--- The data Enclosed Below ---

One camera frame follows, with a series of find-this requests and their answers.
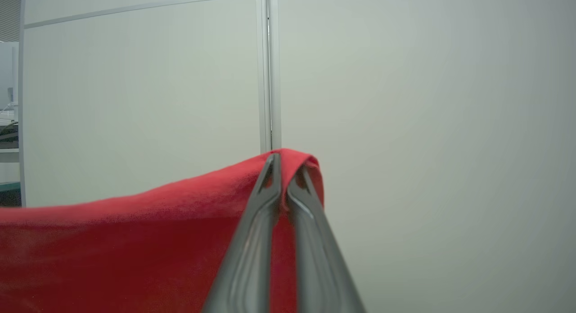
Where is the grey aluminium partition post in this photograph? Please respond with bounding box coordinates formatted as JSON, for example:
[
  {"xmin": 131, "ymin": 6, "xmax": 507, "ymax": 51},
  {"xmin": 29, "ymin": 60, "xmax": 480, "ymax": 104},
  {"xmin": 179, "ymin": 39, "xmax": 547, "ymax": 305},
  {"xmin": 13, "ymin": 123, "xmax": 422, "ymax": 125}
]
[{"xmin": 256, "ymin": 0, "xmax": 282, "ymax": 153}]

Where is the red and white shirt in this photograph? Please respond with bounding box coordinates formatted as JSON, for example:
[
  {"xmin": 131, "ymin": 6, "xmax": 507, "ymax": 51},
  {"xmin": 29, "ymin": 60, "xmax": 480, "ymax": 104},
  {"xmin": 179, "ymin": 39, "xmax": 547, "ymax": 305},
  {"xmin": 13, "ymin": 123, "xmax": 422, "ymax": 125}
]
[{"xmin": 0, "ymin": 148, "xmax": 324, "ymax": 313}]

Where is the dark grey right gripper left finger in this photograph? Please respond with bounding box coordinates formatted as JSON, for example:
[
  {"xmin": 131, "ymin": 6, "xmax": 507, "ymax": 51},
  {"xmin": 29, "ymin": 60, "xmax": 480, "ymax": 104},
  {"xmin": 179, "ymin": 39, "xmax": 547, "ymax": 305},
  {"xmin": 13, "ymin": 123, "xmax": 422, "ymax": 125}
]
[{"xmin": 202, "ymin": 153, "xmax": 283, "ymax": 313}]

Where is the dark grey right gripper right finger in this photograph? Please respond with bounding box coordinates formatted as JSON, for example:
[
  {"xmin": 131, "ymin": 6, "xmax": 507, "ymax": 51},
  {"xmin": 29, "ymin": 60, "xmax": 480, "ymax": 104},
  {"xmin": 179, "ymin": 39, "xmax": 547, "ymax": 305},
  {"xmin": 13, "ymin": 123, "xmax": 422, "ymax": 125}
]
[{"xmin": 286, "ymin": 165, "xmax": 366, "ymax": 313}]

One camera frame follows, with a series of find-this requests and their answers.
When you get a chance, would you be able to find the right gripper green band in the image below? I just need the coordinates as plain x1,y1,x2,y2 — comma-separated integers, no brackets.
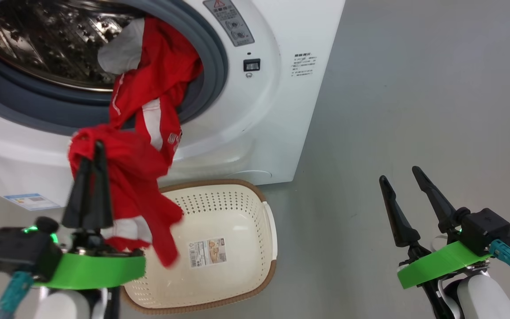
379,166,493,290

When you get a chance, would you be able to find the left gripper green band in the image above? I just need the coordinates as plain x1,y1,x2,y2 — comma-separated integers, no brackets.
34,141,147,290

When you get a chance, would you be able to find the red garment with white stripes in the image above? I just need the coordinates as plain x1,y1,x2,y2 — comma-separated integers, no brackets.
68,17,203,268

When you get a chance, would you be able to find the paper label in basket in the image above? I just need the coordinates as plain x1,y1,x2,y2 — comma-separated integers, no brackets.
188,238,228,268

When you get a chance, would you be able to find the cream perforated laundry basket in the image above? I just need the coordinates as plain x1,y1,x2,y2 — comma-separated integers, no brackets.
120,179,278,315

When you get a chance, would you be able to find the white front-load washing machine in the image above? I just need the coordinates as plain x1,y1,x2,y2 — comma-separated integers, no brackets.
0,0,346,210

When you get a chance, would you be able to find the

--- End of Enclosed The data ---

Pick out all lines from the data above in which the word "grey" appears.

(Response to this exercise)
Where is the grey aluminium partition post in this photograph? Please respond with bounding box coordinates formatted as JSON, for example:
Where is the dark grey right gripper left finger in this photograph? Please respond with bounding box coordinates formatted as JSON, for example:
Where is the dark grey right gripper right finger in this photograph? Please respond with bounding box coordinates formatted as JSON, for example:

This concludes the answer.